Exercise directions: Leave every picture out, then reproduce the rest of the listing exactly.

Given information:
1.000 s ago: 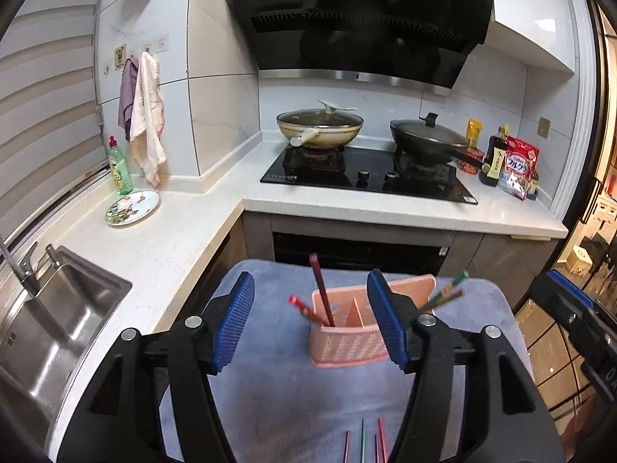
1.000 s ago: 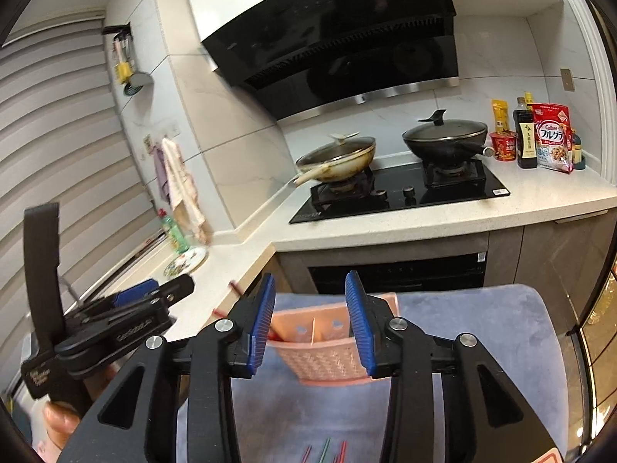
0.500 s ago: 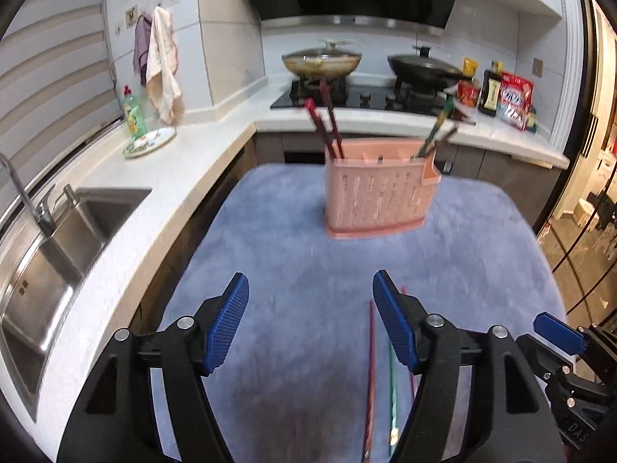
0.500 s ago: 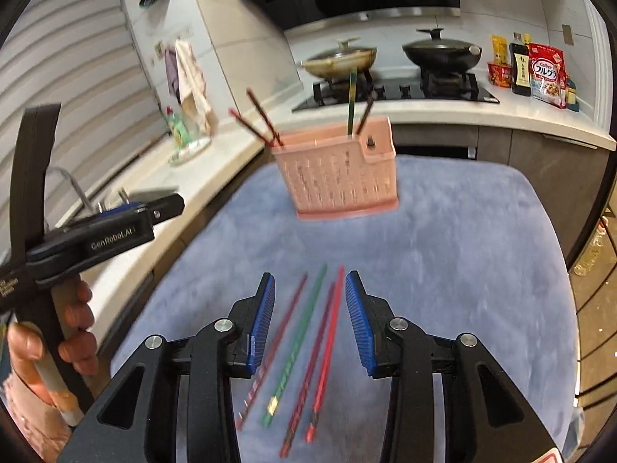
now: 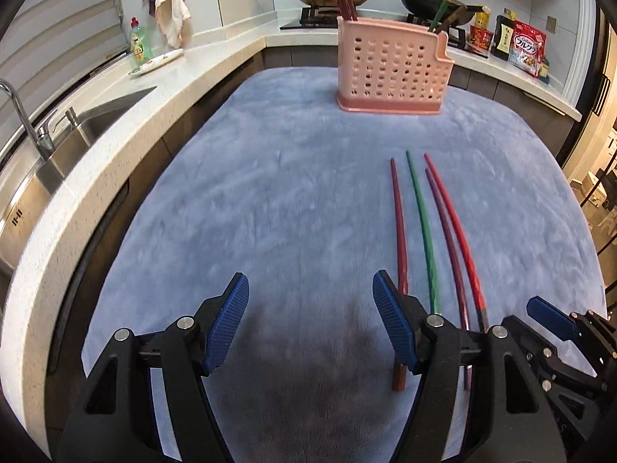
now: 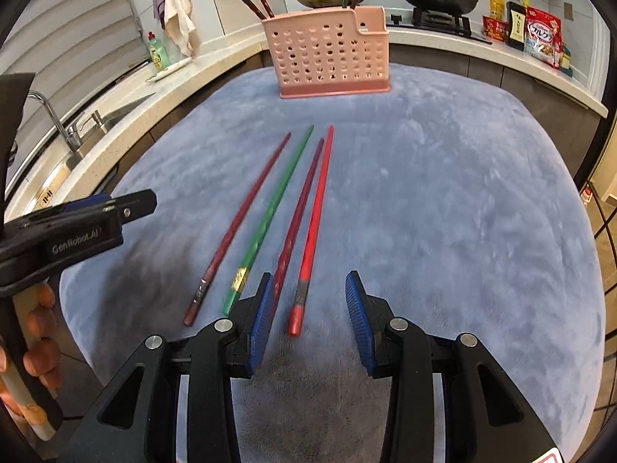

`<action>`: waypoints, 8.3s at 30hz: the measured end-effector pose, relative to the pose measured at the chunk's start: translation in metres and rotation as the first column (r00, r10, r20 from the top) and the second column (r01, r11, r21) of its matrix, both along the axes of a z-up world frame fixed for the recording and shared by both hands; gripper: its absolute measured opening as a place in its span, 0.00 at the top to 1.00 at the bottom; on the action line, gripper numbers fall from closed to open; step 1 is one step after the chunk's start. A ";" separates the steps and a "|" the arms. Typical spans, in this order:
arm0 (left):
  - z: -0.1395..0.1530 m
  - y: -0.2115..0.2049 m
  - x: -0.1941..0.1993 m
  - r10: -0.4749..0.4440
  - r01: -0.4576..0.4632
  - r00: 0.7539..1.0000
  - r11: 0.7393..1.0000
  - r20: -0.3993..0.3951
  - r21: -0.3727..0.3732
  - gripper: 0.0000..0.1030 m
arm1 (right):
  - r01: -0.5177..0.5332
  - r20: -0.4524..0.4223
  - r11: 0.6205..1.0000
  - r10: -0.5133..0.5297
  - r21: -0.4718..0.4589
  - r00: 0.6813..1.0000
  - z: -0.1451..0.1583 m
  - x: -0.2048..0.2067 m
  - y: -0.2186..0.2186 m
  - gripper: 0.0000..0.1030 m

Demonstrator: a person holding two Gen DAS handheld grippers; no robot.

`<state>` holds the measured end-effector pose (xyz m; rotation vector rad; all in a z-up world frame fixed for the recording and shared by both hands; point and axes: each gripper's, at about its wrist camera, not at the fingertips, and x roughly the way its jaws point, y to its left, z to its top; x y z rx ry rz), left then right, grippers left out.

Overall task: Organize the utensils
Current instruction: 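Move both open tools back to the chopsticks on the blanket, then grasp a bright red chopstick with the right tool while the left tool grasps a dark red one, then lift both chopsticks and carry them above the pink holder with both tools, then open both tools to drop the chopsticks into the pink holder, then move both open tools back to the last two chopsticks, then grasp the dark red chopstick with the right tool while the left tool grasps the green one, then lift both chopsticks and carry them above the pink holder with both tools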

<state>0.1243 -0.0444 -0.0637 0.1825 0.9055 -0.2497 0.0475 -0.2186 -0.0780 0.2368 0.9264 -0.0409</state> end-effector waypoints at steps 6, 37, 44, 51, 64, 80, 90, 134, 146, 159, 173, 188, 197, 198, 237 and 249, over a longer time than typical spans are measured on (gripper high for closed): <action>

The completed task:
1.000 s ago: 
1.000 s ago: 
0.500 s ago: 
0.500 s ago: 
now: 
now: 

`<action>`: waypoints, 8.3s at 30hz: the measured end-effector pose, relative to the pose measured at the chunk's start: translation in metres and rotation as the first column (r00, r10, r20 from the top) and the second column (r01, r11, r21) of its matrix, both along the axes of a z-up world frame fixed for the recording and shared by both hands; gripper: its absolute measured opening as a place in its span, 0.00 at the top to 1.00 at the bottom; on the action line, gripper numbers fall from closed to open; step 1 is one step after the chunk's start. A ";" separates the steps and a "|" the arms. Typical spans, in this order:
arm0 (left):
  - z: -0.1395..0.1530 m
  - y: -0.2115..0.2049 m
  - x: -0.1941..0.1993 m
  - r10: -0.4749..0.4440
  - r01: -0.4576..0.4632
  - r00: 0.7539..1.0000
  - r11: 0.7393..1.0000
  - r20: -0.3993..0.3951
  - r21: -0.3727..0.3732
  - gripper: 0.0000..0.1030 m
arm1 (right):
  - r01: -0.5177..0.5332
  - r20: -0.4524..0.4223
  - r11: 0.6205..1.0000
  - r10: -0.5133..0.5297
  - r21: -0.4718..0.4589
  - r00: 0.6813..1.0000
  - z: -0.1451..0.1583 m
  - x: -0.2048..0.2067 m
  - y: -0.2186..0.2186 m
  - gripper: 0.0000..0.1030 m

Demonstrator: a person holding two Gen DAS handheld grippers; no robot.

`<state>` holds the measured end-effector pose (xyz m; rotation vector rad; all in a z-up world frame fixed for the recording and shared by both hands; point and axes: each gripper's, at about its wrist camera, not at the fingertips, and x roughly the way its jaws point, y to its left, z to its top; x y z rx ry rz), left then right, grippers left out.

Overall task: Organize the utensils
Current instruction: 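Move both open tools back to the chopsticks on the blanket, then grasp a bright red chopstick with the right tool while the left tool grasps a dark red one, then lift both chopsticks and carry them above the pink holder with both tools, then open both tools to drop the chopsticks into the pink holder, then move both open tools back to the last two chopsticks, then grasp the dark red chopstick with the right tool while the left tool grasps the green one, then lift both chopsticks and carry them above the pink holder with both tools
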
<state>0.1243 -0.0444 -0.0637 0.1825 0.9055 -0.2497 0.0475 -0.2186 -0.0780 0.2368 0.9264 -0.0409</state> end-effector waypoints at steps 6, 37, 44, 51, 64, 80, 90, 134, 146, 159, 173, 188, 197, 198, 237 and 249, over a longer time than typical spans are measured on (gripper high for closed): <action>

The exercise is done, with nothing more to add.